ACTIVITY ::
All of the data should be reproduced word for word, though its pictures must be omitted.

THE DATA ::
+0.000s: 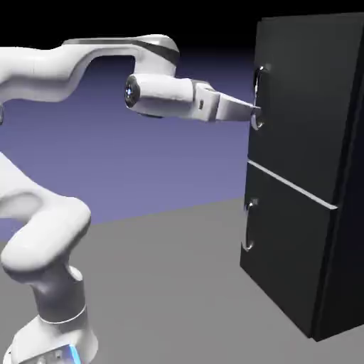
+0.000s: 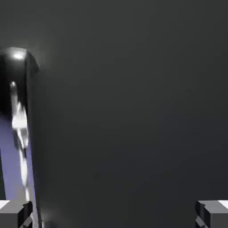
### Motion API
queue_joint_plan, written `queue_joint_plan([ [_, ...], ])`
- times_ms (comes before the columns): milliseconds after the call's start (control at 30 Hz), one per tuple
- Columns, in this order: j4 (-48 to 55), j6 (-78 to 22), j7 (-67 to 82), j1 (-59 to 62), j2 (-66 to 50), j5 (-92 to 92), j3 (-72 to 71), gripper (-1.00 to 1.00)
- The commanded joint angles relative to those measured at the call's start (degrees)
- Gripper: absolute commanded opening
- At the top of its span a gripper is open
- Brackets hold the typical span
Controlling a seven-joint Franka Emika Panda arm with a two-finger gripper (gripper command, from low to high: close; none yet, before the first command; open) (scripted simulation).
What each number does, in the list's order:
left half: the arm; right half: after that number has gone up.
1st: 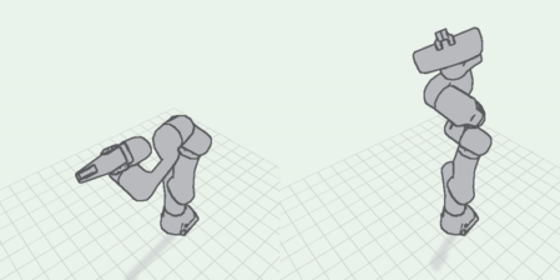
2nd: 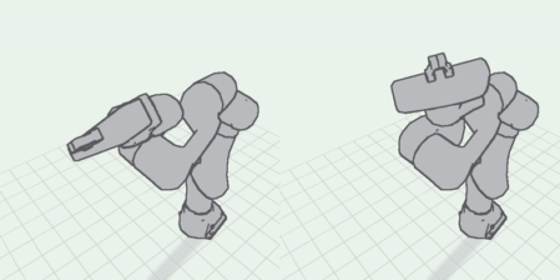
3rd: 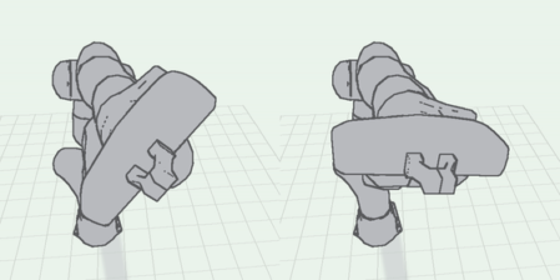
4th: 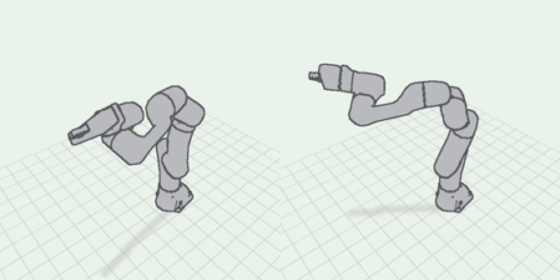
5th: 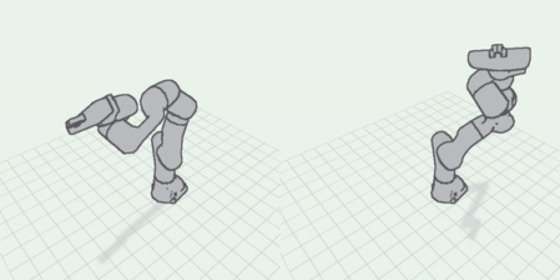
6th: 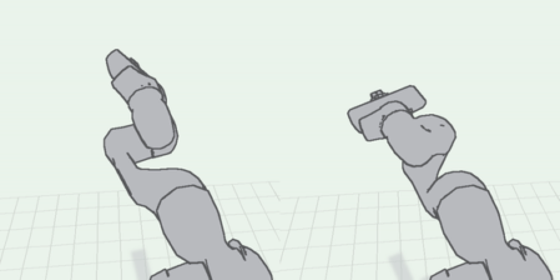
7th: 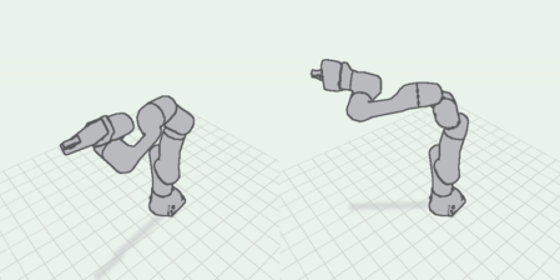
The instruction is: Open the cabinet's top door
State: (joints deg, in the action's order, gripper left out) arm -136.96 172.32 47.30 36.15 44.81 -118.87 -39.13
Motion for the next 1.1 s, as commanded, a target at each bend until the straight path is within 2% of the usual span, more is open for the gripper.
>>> queue_joint_plan([
  [0, 0.5, -0.04, 1.88, 0.77, 0.26, -2.5, -0.82, 0.0],
  [400, 6.55, -0.46, 24.46, 10.04, 3.31, -32.4, -10.67, 0.0],
  [467, 6.72, -0.47, 25.09, 10.3, 3.4, -33.23, -10.94, 0.0],
  [667, 13.99, -2.19, 26.54, 21.0, -1.2, -35.29, -18.31, 0.0],
  [700, 13.99, -2.19, 26.54, 21.0, -1.2, -35.29, -18.31, -1.0],
  [1067, -0.22, -13.08, 21.13, 0.31, 0.42, -19.92, 0.26, -1.0],
])
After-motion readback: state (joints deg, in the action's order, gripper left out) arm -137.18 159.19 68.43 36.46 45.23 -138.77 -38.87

SOLUTION TO THE EXERCISE ::
+0.000s: 
+0.000s: 
### Motion API
queue_joint_plan, written `queue_joint_plan([ [_, ...], ])`
- times_ms (comes before the columns): milliseconds after the call's start (control at 30 Hz), one per tuple
- Columns, in this order: j4 (-48 to 55), j6 (-78 to 22), j7 (-67 to 82), j1 (-59 to 62), j2 (-66 to 50), j5 (-92 to 92), j3 (-72 to 71), gripper (-1.00 to 1.00)
- The commanded joint angles relative to those measured at the call's start (degrees)
- Gripper: absolute commanded opening
- At the top of its span a gripper is open
- Brackets hold the typical span
Controlling a seven-joint Franka Emika Panda arm with a two-finger gripper (gripper command, from low to high: close; none yet, before the first command; open) (scripted simulation).
What each number does, in the list's order:
left half: the arm; right half: after that number has gone up.
1st: 
2nd: 
3rd: 
4th: 
5th: 
6th: 
7th: 
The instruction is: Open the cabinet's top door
State: (joints deg, in the action's order, gripper left out) arm -136.96 172.32 47.30 36.15 44.81 -118.87 -39.13
Motion for the next 1.1 s, as commanded, a target at each bend until the straight path is within 2% of the usual span, more is open for the gripper.
>>> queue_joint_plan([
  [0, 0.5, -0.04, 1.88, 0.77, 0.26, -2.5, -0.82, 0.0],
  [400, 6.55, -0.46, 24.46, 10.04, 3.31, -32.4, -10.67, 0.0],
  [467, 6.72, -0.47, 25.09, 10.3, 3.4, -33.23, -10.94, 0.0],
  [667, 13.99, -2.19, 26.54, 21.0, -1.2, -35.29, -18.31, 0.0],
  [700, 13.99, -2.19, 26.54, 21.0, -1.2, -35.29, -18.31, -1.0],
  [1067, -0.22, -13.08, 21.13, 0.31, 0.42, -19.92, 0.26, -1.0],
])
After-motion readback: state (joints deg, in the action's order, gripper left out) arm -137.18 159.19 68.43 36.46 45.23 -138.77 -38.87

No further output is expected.